Have you noticed the once clear-cut segments of remediation are blurring? Asbestos contractors are providing mold remediation. Restoration contractors are handling asbestos. Thanks to the RRP, tens of thousands are self-promoting as experts on lead paint. Doesn’t everyone show up for catastrophe response these days? The turnkey temptation of trying to be all things under one roof has always been irrepressible. But now, due to many factors, the previously individual trades of restoration and abatement are becoming less distinct at an accelerating rate.

Commonalities aid this evolution in our industry, but there are limitations. Across the disciplines of specialty restoration, many trades share common attributes and skillsets. There are some crossover tools and techniques which all sects employ. However, every hazardous substance we mitigate has innate and unique challenges. Accordingly, there will always be specific solution-driven gear for each subset of restoration. So, while an expansion of services can incorporate some familiar assets already owned and known, each addition will require more training and education in critical methods and products that are entirely new. 

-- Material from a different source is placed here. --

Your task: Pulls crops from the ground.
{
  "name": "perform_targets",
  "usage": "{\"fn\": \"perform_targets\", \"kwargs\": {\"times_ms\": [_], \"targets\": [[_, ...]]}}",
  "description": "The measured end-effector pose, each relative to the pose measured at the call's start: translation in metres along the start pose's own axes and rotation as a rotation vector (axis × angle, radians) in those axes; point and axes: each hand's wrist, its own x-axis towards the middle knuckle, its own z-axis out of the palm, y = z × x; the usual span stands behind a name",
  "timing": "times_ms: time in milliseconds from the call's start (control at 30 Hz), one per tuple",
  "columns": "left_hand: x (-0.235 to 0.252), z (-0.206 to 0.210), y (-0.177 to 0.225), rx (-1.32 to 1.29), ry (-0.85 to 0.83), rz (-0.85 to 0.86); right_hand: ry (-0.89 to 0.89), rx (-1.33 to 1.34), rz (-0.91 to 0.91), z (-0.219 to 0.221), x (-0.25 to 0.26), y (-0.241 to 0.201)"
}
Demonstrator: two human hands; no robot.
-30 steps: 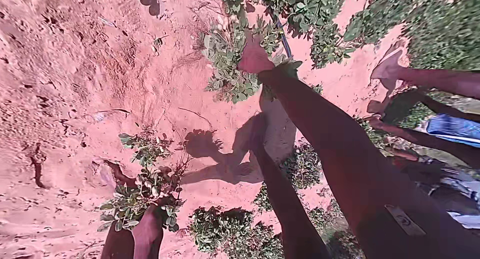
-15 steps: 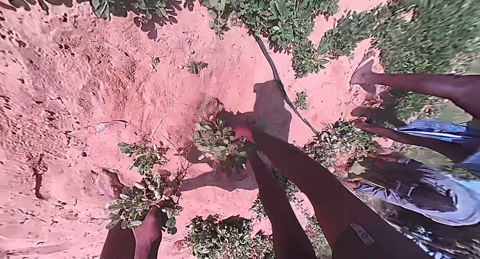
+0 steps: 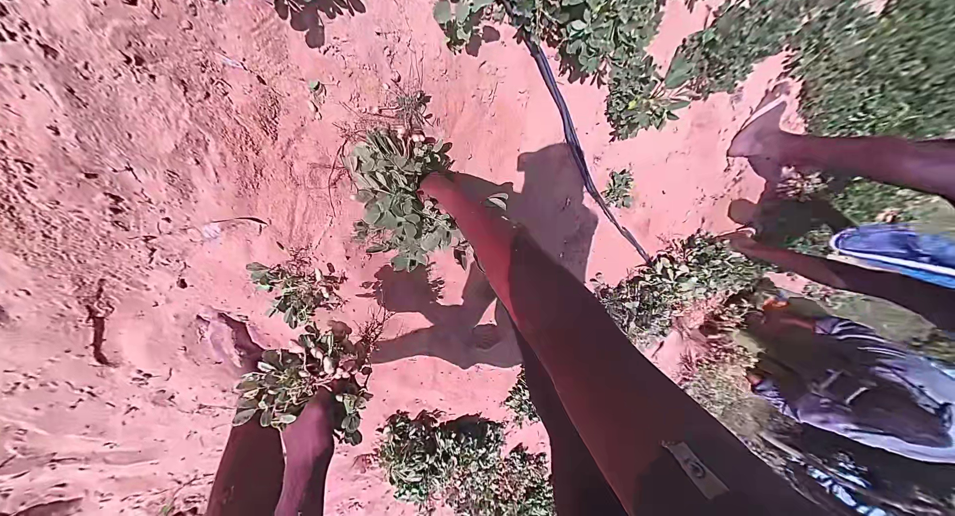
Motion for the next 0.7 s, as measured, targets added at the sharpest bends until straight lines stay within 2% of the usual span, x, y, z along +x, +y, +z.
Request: {"fn": "perform_targets", "kwargs": {"times_ms": [33,100,167,233,267,300,367,433,500,567,633,700], "targets": [[-0.002,0.000,-0.001,0.018,-0.010,-0.001,-0.013,-0.034,0.005,0.002,-0.002,0.006],[-0.003,0.004,-0.002,0.021,-0.014,0.022,-0.112,-0.315,-0.010,0.002,-0.001,0.012],[0.005,0.004,-0.006,-0.007,0.003,0.067,-0.221,-0.616,-0.144,0.015,-0.003,0.024],[0.014,0.001,-0.013,-0.032,0.022,0.107,-0.369,-0.703,-0.264,0.035,-0.022,0.053],[0.015,-0.003,-0.015,-0.035,0.039,0.106,-0.481,-0.696,-0.246,0.042,-0.045,0.062],[0.015,-0.006,-0.018,-0.034,0.056,0.097,-0.566,-0.587,-0.181,0.044,-0.073,0.072],[0.018,-0.008,-0.019,-0.024,0.079,0.053,-0.654,-0.290,-0.197,0.036,-0.091,0.104],[0.020,-0.017,-0.023,-0.005,0.072,0.014,-0.599,-0.275,-0.206,0.024,-0.087,0.113],[0.028,-0.024,-0.025,0.009,0.032,0.040,-0.429,-0.431,-0.312,0.001,-0.056,0.098],[0.052,-0.026,-0.023,0.066,-0.041,0.179,-0.255,-0.673,-0.471,-0.031,-0.025,0.049],[0.101,-0.029,-0.023,0.311,-0.062,0.375,-0.052,-0.806,-0.600,-0.049,0.005,-0.001],[0.154,-0.027,-0.005,0.593,-0.047,0.445,0.098,-0.843,-0.592,-0.050,0.029,-0.053]]}}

Coatings used across the spectrum of restoration exemplify facets both of what is mutual among multiple trades, and where there are many very specific differences. Coatings are an excellent example of how understanding and using specific products properly can make a big difference. Examining the coatings we use also provides a vehicle to explore some of the big picture dynamics and debates in restoration that inform decisions on current and expanding services. 

There are costly consequences for making wrong product decisions for lack of knowledge. With that in mind, the focus of this piece will be on the three primary encapsulants used by professionals in the course of asbestos abatement. If your contracting company or consulting practice doesn’t currently engage in asbestos work, don’t stop reading - there are many compelling reasons why every restoration pro needs a well-rounded understanding of asbestos. 

Restoration contractors engaged in emergency response to water, fire and mold run headlong frequently into asbestos. Not only do customers expect the contractor to know about asbestos and the challenges and options it presents, but in the U.S., the OSHA requirements to protect workers from hazards are universal. The General Duty Clause from 29 CFR 1910 is applicable to construction activity including alteration, repair, demolition and renovation in buildings regardless of age and pertinent whether residential or commercial. In 1984, the U.S. Environmental Protection Agency (EPA) conducted a national survey of 3.6 million buildings, and about 20% contained asbestos. Can workers be protected on only every fifth job? Could a competitor with an asbestos license take work away 20 percent of the time? Certainly these are drivers of the recent surge in interest among fire/smoke/water/mold contractors in getting asbestos training and licenses. 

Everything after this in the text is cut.